È durata un’ora e mezzo l’audizione di Marco Piazza davanti alla pm Michela Guidi. Il consigliere comunale di Bologna dei 5 stelle si è autosospeso dal Movimento dopo essere stato indagato per una vicenda di presunte firme irregolari, raccolte in occasione delle elezioni regionali del 2014. Assieme a lui è arrivato in procura della Repubblica a Bologna anche il collaboratore Stefano Negroni. Entrambi sono accusati dai magistrati, assieme ad altre due attiviste, Giuseppina Maracino e Tania Fiorini, di violazione della legge elettorale in materia di raccolta firme per la presentazione dei candidati.

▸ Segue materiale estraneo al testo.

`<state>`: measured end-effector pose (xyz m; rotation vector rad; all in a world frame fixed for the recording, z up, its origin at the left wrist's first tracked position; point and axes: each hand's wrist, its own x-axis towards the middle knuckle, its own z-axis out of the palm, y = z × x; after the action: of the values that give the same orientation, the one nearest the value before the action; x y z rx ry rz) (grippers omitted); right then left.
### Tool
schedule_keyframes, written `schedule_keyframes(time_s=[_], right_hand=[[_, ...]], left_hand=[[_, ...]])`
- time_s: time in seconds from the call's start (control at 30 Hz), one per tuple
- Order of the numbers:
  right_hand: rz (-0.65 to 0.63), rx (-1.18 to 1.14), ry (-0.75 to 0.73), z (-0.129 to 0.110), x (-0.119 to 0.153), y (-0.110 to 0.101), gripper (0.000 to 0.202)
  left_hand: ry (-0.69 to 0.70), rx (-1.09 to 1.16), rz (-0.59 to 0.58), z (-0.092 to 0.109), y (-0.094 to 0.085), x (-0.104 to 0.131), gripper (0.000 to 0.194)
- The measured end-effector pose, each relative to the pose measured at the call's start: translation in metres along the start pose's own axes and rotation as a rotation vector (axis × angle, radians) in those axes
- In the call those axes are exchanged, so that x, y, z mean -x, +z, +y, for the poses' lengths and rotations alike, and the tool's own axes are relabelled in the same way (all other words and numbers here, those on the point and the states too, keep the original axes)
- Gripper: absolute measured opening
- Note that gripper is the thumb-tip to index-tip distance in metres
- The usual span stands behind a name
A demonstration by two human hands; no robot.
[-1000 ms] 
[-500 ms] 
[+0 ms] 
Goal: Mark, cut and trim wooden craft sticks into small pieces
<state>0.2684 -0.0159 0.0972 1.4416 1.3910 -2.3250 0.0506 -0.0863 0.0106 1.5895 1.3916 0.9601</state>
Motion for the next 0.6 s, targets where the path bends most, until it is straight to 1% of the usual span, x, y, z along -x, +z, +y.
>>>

In totale si parla di 23 firme contestate su 1200 totali, anche se i Carabinieri nella loro indagine hanno preso per ora in esame solo 200 sottoscrizioni. “Vi confermo – ha spiegato Piazza ai giornalisti, all’uscita dalla Procura in via Garibaldi – che mi vengono contestate 20 firme sulla cui autenticità non ci sono dubbi: si tratta di irregolarità nella raccolta. Ho portato tutti gli elementi per dimostrare che anche queste irregolarità non sono state commesse”. Le altre tre firme, che invece non sono state riconosciute (e dunque potrebbero essere, in ipotesi d’accusa, false) sono contestate a Negroni. A Maracino e Fiorini sarebbe contestato invece un concorso nelle violazioni contestate agli altri due indagati, e non altre firme irregolari.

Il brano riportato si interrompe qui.